The Night of Weeping – Horatius Bonar
Horatius Bonar playlist: http://www.youtube.com/view_play_list?p=18634AFFD4BC6BEF
Job 16:7 But now he hath made me weary…
Psalm 129:3 The plowers plowed upon my back; They made long their furrows.
Horatius Bonar – (1808-1889), Scottish churchman and poet
Horatius Bonar had a passionate heart for revival and was a friend and supporter of several revivalists, He was brother to the more well-known Andrew Bonar, and with him defended D. L. Moody’s evangelistic ministry in Scotland. He authored a couple of excellent revival works, one including over a hundred biographical sketches and the other an addendum to Rev. John Gillies’ Historical Collections bringing it up to date.
He was a powerful soul-winner and is well qualified to pen his brief, but illuminating study of the character of true revivalists.
Horatius was in fact one of eleven children, and of these an older brother, John James, and a younger, Andrew, also became ministers and were all closely involved, together with Thomas Chalmers, William C. Burns and Robert Murray M’Cheyne, in the important spiritual movements which affected many places in Scotland in the 1830s and 1840s.
In the controversy known as the “Great Disruption,” Horatius stood firmly with the evangelical ministers and elders who left the Church of Scotland’s General Assembly in May 1843 and formed the new Free Church of Scotland. By this time he had started to write hymns, some of which appeared in a collection he published in 1845, but typically, his compositions were not named. His gifts for expressing theological truths in fluent verse form are evident in all his best-known hymns, but in addition he was also blessed with a deep understanding of doctrinal principles.
Examples of the hymns he composed on the fundamental doctrines include, “Glory be to God the Father”…..on the Trinity. “0 Love of God, how strong and true”…..on Redemption. “Light of the world,” – “Rejoice and be glad” – “Done is the work” on the Person and Work of Christ. “Come Lord and tarry not,” on His Second Coming, while the hymn “Blessed be God, our God!” conveys a sweeping survey of Justification and Sanctification.

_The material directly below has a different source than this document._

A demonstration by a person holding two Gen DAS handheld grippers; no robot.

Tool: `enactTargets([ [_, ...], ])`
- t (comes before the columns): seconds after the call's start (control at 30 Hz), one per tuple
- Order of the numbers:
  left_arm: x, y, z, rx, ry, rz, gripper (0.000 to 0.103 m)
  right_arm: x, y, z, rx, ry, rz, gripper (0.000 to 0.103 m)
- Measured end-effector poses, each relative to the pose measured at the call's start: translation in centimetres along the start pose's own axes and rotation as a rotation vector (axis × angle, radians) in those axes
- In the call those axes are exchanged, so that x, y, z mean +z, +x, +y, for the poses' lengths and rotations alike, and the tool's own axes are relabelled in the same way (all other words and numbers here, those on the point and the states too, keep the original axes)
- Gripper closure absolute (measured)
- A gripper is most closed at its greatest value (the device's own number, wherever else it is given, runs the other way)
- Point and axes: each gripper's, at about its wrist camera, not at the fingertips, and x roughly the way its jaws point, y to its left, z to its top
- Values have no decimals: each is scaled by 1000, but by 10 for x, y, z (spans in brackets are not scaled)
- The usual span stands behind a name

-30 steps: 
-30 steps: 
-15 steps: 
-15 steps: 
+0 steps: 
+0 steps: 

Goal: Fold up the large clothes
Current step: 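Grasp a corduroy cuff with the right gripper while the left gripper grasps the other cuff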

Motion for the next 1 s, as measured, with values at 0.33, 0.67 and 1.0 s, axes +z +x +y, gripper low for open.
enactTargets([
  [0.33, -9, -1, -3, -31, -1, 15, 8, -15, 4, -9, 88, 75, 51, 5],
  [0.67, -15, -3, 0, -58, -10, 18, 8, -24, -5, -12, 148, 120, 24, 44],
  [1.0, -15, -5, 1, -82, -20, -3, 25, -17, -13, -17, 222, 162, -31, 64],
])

In all this activity, his pastoral work and preaching were never neglected and after almost twenty years laboring in the Scottish Borders at Kelso, Bonar moved back to Edinburgh in 1866 to be minister at the Chalmers Memorial Chapel (now renamed St. Catherine’s Argyle Church). He continued his ministry for a further twenty years helping to arrange D.L. Moody’s meetings in Edinburgh in 1873 and being appointed moderator of the Free Church ten years later. His health declined by 1887, but he was approaching the age of eighty when he preached in his church for the last time, and he died on 31 May 1889.